Economics and Replicability

The key element of any true empirical result is replicability. If a result is not reproducible, then the purported effect was almost surely the result of either random chance, error, or fraud. This is not limited to the social sciences, of course. Two fairly famous incidents from the natural sciences highlight the importance of replicability in sorting out knowledge from nonsense One of the more famous erroneous claims was the announcement by researchers at the University of Utah that they had successfully produced cold fusion. In fairly short order, other scienteists tried and failed to replicate cold fusion and cold fusion was discredited.

More recently, a famous researcher Lucent’s Bell Labs was caught engaging in outright fraud:

Yet recently, an internal report from Lucent Technologies’ Bell Laboratories concluded that data in 16 published papers authored by researcher Hendrik Schön were fraudulent. The papers were reviewed and accepted by several prestigious scientific journals, including Nature, Science, Physical Review, and Applied Physics Letters. Yet, in many of the papers, the fraud was obvious, even to an untrained eye, with data repeated point-for-point and impossibly smooth or noise-free. All the papers passed through internal review at Bell Labs, one of the world’s foremost industrial research institutions, and the journal peer review system without raising alarms. The fraud was discovered only after journal readers started pointing it out.

Now, Angry Bear contributer Karsten alerts me to a blog by an economics professor at Southern Utah, David Tufte, who wrote a post titled, “Uh-Oh”:

In short, 1) economists publish papers with results that are not replicable, and 2) few make enough effort to notice.

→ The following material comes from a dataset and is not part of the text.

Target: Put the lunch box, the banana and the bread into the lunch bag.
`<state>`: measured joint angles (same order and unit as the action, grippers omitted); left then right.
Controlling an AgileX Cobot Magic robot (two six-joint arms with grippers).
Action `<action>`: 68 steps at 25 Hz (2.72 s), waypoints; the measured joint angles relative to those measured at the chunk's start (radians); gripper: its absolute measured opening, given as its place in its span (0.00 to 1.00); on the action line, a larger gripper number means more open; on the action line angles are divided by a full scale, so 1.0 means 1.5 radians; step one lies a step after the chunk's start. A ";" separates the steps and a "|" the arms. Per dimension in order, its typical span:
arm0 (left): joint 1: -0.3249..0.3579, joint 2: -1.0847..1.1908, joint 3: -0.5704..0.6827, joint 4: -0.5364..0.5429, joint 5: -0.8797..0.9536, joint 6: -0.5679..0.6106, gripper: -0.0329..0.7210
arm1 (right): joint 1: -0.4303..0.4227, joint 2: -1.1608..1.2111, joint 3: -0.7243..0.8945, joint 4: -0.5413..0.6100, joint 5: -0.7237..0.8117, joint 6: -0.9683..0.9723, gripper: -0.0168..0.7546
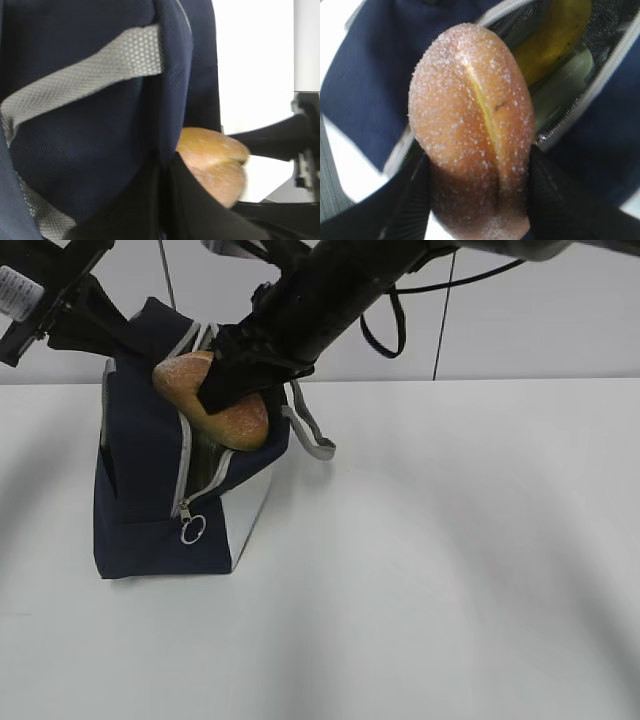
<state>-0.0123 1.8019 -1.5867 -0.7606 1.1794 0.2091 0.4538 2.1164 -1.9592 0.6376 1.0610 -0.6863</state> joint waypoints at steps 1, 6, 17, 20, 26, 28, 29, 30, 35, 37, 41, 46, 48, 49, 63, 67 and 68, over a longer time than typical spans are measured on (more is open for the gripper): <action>0.000 0.000 0.000 0.000 0.000 0.000 0.04 | 0.003 0.010 -0.002 0.001 -0.016 0.013 0.54; 0.000 0.000 0.000 -0.001 0.002 0.000 0.04 | 0.006 0.049 -0.009 0.020 -0.073 0.063 0.57; 0.000 0.000 0.000 -0.007 0.002 0.000 0.04 | 0.005 0.099 -0.072 0.068 -0.077 0.050 0.85; 0.000 0.000 0.000 -0.007 0.002 0.000 0.04 | 0.004 0.099 -0.098 0.050 -0.061 0.049 0.86; 0.000 0.000 0.000 -0.007 0.004 0.000 0.04 | 0.002 0.099 -0.153 -0.048 0.031 0.060 0.82; 0.000 0.000 0.000 -0.007 0.004 0.000 0.04 | -0.002 0.099 -0.168 -0.081 0.064 0.083 0.75; 0.000 0.000 0.000 -0.007 0.004 0.000 0.04 | -0.003 0.099 -0.171 -0.092 0.077 0.093 0.73; 0.000 0.000 0.000 -0.007 0.005 0.002 0.04 | -0.008 0.099 -0.173 -0.100 0.084 0.100 0.70; 0.000 0.000 0.000 -0.008 0.007 0.005 0.04 | -0.037 0.068 -0.174 -0.141 0.115 0.122 0.63; 0.000 0.000 0.000 -0.008 0.008 0.005 0.04 | -0.054 0.053 -0.174 -0.147 0.116 0.143 0.63; 0.000 0.000 0.000 -0.008 0.009 0.005 0.04 | -0.098 0.041 -0.175 -0.150 0.119 0.199 0.62; 0.000 0.000 0.000 -0.008 0.010 0.007 0.04 | -0.127 0.041 -0.173 -0.120 0.120 0.228 0.62; 0.000 0.000 0.000 -0.010 0.010 0.007 0.04 | -0.127 0.041 -0.167 -0.105 0.120 0.229 0.62; 0.000 0.000 0.000 -0.010 0.010 0.007 0.04 | -0.127 0.041 -0.165 -0.100 0.120 0.229 0.62; 0.000 0.000 0.000 -0.014 0.010 0.012 0.04 | -0.127 0.120 -0.164 0.068 0.120 0.220 0.62; 0.000 0.000 0.000 -0.015 0.010 0.015 0.04 | -0.127 0.120 -0.164 0.088 0.120 0.220 0.61; 0.000 0.000 0.000 -0.016 0.010 0.016 0.04 | -0.127 0.121 -0.164 0.100 0.120 0.220 0.60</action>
<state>-0.0123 1.8019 -1.5867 -0.7848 1.1950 0.2328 0.2633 2.2973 -2.2051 0.7874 1.2416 -0.3567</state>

In turn, Tufte is referencing “Lessons from the JMCB Archive” by B.D. McCullough, Kerry Anne McGeary, and Teresa D. Harrison (Journal of Money, Credit, and Banking, forthcoming.) Beginning in 1996, the JMCB implemented a policy of requiring authors publishing empirical results to submit both the data and the code used to generate the results in the paper.

McCullough, McGeary, and Harrison examined the archive and found that

  • Out of 193 papers with empirical results, only 69 authors had followed the stated policy and submitted anything to the archive.
  • Of those 69, eleven submitted data but not the code used to generate their results, and 58 submitted both.
  • After corresponding with authors, they were eventually able to get sufficient data and code to attempt to replicate 62 published results.
  • In their 62 replication attempts, McCullough, McGeary, and Harrison succeeeded in only 14 instances, or 22% of the time.

Now this all looks fairly damning, and to some extent it is. McCullough, McGeary, and Harrison blame this on bad incentives: because there is virtually no market for publishing results that are simply replications of previous results, there is little incentive for economists to engage in replication. Because other economists are unlikely to attempt replication, researchers have little incentive to ensure that their research is in fact replicable (often, this is more a matter of carefully archiving data and commenting programs than an issue of honesty or dishonesty.)

However, I think their paper overstates the extent of the problem. In particular, they correctly note that there is little incentive to publish results that are just replications. However, I think they understate the amount of unobserved replication that occurs. Isaac Newton once said, “If I have seen farther than others, it is because I was standing on the shoulders of giants.” Emprical economics proceeds in similar fashion: the bulk of published papers adapt and refine earlier analyses in order to test new therories, take advantage of increased computing power, or to implement new econometric methodologies. Speaking from experience, each of these will typically entail an incidental replication, as a starting point. Of course, the final published result is not the replication, but the new result.

I’ve got more to say on this subject, but this post is already long and right now I need to go generate some hopefully reproducible results. I’ll try to come back to this topic later this week.